Why don't we do this in the interest of order? I'll
call on people, then we'll just refer the questions to whoever
feels best equipped to answer them.
Q Did Congressman Cooper send over his plan for your
perusal? What do you all think of it, and can you pass anything
without the four dozen votes that were already behind him in the
house?
SECRETARY BENTSEN: Well, I think Congressman Cooper's
plan certainly contributes to the debate in a meaningful way. But
it has some serious problems. One of them, it does not have
universal coverage. And as Erskine was just saying, you're going
to see the cost-shifting take place, and you'll see small business
bear the brunt of it. And they will have, themselves, higher
costs continuing. So universal coverage is an essential. It is
not there in that one.
Another one is that they don't have the benefits
defined. That is done later by some national board. And it's
important that you know what you're getting before you vote on it
and what kind of coverage you're going to have.
I would say the third problem with it is the cap that's put
on the plan, the tax cap. And what you would see is a lot of the
major companies that have full coverage would be cutting back
insofar as that coverage, and I think that is a serious flaw in
the system.
Q Dr. Tyson, you said that you're not prepared to
offer specific estimates on the employment impact, but you know
there are short-term impact of net jobs created of 400,000?
CHAIR TYSON: That was in health care.
Q Right. Can you offer how you got to that math?
And how useful is that number if the Clinton plan really isn't
phased in by '96, in any real meaningful way?
CHAIR TYSON: The number was purely within one sector of
the economy, so it's not an economy-wide number; I want to make
that clear. That was one thing that these standard models have
not taken into account, is what might happen to overall employment
in the health care sector. That does assume that there is phase-
in at that time. So if the phase-in changes, then the dynamics of
additional job creation in the health care industry are sensitive
to the timing of the phase-in. That is exactly right.

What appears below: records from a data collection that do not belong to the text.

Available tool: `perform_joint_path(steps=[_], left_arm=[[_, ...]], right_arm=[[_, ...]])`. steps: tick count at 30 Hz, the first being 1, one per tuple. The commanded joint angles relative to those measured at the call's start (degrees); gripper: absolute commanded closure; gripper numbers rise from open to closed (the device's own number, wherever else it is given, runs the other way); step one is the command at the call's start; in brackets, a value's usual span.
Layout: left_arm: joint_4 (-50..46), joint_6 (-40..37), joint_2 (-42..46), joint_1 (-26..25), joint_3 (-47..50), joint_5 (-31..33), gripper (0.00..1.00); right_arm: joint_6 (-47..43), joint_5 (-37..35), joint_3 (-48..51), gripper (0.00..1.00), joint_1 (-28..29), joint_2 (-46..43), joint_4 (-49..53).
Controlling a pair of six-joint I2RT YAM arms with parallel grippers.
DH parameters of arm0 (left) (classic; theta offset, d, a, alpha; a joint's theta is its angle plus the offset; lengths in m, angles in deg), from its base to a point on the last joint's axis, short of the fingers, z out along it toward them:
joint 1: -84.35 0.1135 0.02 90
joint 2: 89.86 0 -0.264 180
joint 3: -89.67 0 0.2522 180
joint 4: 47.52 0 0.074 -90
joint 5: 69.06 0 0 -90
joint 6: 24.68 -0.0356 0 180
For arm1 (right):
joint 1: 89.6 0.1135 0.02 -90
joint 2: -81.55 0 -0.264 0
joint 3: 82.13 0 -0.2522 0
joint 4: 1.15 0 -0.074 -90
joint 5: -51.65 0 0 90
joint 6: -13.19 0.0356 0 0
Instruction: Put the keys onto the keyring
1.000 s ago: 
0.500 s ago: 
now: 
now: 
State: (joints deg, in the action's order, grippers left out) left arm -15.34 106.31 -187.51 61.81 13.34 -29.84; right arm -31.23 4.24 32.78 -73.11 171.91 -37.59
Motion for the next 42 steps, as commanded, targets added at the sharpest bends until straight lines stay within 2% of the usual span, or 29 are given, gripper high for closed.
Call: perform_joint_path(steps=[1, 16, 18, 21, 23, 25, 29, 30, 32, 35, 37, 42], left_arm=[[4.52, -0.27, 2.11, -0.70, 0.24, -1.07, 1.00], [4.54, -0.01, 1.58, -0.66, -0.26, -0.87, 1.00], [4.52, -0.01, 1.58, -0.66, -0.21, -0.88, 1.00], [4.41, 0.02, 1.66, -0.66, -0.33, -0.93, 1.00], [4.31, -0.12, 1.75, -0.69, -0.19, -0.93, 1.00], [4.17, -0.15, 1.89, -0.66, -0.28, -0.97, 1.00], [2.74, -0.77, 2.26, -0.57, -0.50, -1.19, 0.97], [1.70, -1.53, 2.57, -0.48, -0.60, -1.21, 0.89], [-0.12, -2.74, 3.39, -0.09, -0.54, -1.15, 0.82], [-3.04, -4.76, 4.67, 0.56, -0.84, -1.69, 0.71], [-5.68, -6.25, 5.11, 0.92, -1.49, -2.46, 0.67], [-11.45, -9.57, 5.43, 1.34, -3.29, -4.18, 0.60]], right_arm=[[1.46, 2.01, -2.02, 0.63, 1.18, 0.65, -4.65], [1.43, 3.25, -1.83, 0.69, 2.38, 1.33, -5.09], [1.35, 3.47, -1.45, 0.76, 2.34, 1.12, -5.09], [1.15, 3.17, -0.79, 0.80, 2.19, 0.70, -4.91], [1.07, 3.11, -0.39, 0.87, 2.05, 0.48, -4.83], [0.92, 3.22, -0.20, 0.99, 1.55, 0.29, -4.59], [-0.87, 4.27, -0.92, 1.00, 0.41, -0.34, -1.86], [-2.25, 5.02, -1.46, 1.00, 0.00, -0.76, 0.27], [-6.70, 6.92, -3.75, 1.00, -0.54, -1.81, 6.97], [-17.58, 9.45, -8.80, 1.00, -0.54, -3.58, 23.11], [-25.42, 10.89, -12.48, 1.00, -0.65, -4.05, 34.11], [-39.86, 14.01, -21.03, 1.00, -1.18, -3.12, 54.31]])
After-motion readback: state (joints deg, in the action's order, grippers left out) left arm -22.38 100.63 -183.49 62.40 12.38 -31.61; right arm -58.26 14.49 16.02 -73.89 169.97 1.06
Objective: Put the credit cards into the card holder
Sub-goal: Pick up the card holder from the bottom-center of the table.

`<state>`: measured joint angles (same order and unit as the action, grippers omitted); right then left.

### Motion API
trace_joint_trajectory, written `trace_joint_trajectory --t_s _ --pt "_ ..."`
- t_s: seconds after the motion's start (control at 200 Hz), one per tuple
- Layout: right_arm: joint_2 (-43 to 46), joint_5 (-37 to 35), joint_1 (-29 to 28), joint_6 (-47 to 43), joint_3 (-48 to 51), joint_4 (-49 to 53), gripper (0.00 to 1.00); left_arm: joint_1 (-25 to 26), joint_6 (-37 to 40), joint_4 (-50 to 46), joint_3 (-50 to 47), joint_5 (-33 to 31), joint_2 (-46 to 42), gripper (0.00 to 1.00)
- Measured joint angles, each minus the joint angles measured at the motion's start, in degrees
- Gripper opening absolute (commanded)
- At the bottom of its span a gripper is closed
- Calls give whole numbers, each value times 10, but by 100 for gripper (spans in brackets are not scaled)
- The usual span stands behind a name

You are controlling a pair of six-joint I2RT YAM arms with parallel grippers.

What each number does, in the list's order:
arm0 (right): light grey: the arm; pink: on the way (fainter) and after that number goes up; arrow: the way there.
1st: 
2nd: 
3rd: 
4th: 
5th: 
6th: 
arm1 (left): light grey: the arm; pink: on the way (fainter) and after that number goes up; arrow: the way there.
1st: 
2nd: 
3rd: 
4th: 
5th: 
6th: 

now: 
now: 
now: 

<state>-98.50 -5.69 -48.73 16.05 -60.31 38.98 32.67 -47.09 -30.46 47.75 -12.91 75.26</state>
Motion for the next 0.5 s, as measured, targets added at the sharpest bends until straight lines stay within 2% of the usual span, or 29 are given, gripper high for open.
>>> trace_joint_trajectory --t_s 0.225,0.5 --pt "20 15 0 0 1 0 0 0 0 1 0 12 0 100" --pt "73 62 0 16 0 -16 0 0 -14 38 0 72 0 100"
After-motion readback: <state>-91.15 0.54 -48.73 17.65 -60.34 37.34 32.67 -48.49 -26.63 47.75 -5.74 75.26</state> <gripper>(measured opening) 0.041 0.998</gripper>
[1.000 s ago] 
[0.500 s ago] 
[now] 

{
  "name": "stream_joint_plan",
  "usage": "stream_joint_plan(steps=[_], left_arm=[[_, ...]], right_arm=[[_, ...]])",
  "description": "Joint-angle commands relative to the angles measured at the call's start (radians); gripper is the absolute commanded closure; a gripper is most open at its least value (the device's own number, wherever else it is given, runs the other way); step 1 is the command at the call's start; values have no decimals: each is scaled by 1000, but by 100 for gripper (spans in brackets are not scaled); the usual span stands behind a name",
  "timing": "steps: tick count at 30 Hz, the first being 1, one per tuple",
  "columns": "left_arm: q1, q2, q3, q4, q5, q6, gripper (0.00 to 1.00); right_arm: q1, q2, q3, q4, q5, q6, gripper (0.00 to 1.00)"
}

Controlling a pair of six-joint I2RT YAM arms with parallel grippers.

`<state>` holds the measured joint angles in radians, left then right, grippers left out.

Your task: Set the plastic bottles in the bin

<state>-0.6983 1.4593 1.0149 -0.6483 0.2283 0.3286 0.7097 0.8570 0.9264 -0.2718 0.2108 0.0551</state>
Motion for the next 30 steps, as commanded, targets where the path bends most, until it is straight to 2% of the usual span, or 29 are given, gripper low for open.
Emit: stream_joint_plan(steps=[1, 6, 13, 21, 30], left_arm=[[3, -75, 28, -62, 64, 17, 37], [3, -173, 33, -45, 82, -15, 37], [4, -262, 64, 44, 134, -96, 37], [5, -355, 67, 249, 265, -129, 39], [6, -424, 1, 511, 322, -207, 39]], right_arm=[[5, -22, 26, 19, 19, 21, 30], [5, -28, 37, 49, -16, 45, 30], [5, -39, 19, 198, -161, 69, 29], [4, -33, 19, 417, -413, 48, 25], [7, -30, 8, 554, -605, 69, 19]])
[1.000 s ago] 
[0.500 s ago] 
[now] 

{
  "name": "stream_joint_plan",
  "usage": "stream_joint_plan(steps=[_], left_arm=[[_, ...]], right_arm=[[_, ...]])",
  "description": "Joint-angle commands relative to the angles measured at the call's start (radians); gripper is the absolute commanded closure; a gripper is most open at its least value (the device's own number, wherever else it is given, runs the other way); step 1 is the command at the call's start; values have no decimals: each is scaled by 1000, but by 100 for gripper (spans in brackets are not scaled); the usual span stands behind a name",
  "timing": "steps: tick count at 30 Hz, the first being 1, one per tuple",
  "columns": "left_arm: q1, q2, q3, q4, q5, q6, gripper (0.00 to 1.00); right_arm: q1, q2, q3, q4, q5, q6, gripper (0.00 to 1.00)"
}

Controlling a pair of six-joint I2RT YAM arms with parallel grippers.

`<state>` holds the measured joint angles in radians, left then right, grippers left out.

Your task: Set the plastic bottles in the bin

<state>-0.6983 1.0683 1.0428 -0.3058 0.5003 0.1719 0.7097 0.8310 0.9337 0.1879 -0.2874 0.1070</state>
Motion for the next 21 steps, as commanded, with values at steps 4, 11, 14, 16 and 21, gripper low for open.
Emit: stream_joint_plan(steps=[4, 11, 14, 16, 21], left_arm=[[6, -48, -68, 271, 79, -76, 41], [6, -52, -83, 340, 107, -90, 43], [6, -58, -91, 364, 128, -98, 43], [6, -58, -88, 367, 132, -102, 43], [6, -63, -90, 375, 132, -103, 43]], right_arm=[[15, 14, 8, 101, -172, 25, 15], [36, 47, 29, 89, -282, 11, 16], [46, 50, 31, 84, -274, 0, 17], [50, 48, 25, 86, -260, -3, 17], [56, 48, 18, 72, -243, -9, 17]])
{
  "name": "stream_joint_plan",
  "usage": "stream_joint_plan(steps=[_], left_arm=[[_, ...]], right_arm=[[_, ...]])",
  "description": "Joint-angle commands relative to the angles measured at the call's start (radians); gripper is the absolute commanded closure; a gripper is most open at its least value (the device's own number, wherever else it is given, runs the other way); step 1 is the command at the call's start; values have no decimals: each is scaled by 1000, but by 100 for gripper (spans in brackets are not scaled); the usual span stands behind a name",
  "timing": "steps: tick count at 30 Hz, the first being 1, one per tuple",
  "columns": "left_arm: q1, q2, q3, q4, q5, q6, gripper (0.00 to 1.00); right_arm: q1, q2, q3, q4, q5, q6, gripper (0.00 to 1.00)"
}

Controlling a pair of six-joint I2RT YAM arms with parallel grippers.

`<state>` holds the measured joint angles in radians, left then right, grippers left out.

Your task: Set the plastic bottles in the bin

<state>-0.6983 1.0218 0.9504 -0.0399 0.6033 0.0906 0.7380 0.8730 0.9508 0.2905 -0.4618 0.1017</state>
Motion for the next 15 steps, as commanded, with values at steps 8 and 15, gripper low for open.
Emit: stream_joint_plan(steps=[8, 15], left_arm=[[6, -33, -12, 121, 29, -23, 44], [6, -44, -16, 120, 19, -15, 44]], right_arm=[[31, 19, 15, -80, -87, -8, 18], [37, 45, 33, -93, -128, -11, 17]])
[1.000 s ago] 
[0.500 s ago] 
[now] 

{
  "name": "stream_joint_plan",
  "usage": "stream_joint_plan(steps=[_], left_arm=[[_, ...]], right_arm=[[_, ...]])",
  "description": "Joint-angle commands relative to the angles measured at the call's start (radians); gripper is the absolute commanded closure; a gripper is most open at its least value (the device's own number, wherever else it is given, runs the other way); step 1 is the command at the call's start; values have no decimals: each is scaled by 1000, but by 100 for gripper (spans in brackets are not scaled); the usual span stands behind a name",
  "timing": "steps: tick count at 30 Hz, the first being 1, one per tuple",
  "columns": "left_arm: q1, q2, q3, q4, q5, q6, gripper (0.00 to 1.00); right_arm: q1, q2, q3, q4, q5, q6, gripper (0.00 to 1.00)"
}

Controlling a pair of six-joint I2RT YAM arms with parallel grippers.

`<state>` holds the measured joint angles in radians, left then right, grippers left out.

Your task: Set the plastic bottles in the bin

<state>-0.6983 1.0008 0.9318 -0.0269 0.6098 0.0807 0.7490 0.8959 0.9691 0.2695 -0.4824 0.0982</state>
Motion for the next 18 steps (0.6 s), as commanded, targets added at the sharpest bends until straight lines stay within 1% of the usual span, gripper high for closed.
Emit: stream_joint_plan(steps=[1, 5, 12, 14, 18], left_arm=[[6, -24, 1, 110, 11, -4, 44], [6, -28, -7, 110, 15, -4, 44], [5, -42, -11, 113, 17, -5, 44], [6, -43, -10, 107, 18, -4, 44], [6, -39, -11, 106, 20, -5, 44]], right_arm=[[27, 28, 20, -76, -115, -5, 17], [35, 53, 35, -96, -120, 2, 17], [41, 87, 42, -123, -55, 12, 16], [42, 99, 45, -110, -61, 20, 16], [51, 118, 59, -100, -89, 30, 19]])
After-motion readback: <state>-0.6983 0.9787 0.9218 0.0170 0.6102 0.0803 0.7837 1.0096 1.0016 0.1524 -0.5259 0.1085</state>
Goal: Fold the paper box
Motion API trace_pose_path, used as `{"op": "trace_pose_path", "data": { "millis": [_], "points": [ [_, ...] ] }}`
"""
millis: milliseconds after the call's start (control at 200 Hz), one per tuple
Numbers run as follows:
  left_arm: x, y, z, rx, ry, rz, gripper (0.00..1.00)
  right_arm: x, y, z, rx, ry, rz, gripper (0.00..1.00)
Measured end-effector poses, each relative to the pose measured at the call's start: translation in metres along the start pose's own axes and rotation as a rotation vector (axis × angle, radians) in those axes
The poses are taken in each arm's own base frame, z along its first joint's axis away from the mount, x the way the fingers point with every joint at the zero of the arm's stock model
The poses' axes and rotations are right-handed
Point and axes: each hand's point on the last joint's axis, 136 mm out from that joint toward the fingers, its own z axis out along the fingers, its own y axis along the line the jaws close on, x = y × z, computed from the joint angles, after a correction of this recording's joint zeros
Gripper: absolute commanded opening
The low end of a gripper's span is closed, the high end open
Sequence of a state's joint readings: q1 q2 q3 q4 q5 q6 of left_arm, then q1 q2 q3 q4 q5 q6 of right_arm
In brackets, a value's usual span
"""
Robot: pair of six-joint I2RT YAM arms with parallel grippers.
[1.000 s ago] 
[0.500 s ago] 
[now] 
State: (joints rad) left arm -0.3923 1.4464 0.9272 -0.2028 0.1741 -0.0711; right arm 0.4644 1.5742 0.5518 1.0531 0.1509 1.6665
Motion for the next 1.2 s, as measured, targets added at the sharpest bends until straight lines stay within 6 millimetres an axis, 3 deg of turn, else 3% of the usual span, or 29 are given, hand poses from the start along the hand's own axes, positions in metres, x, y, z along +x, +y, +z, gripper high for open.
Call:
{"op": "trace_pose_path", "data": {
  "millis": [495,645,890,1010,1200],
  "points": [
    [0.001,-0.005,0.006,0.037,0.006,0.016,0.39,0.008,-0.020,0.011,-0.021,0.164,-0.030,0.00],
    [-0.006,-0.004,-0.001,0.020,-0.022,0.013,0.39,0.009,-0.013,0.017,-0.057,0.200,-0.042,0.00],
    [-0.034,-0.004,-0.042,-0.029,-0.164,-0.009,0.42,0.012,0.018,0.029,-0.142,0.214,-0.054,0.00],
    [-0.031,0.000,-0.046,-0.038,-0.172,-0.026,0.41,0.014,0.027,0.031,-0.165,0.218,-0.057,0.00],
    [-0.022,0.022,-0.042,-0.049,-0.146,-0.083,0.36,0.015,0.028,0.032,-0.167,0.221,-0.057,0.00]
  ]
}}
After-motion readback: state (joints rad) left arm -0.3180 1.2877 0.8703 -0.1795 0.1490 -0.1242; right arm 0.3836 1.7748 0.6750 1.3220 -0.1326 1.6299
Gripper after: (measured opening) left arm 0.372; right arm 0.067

Q Could you walk through some numbers of how you got
to this?
CHAIR TYSON: That was an estimate that takes into
account a projected reduction in the insurance clerical work
associated with the administrative cost simplification, and then
also takes into account increases in other providers.
David, what's the source -- David told me the source of
the number, but what is the source of the number? Bureau of Labor
Statistics, right. So this was looking at projected growth in
health sector employment -- various parts of health sector
employment done by the BLS, and then making adjustments in those
projected growth rates for health sector employment to take into
account the anticipated reduction in administrative and clerical
on the one hand, and the anticipated increase in home health care
nurses and other practitioners in the health care industry.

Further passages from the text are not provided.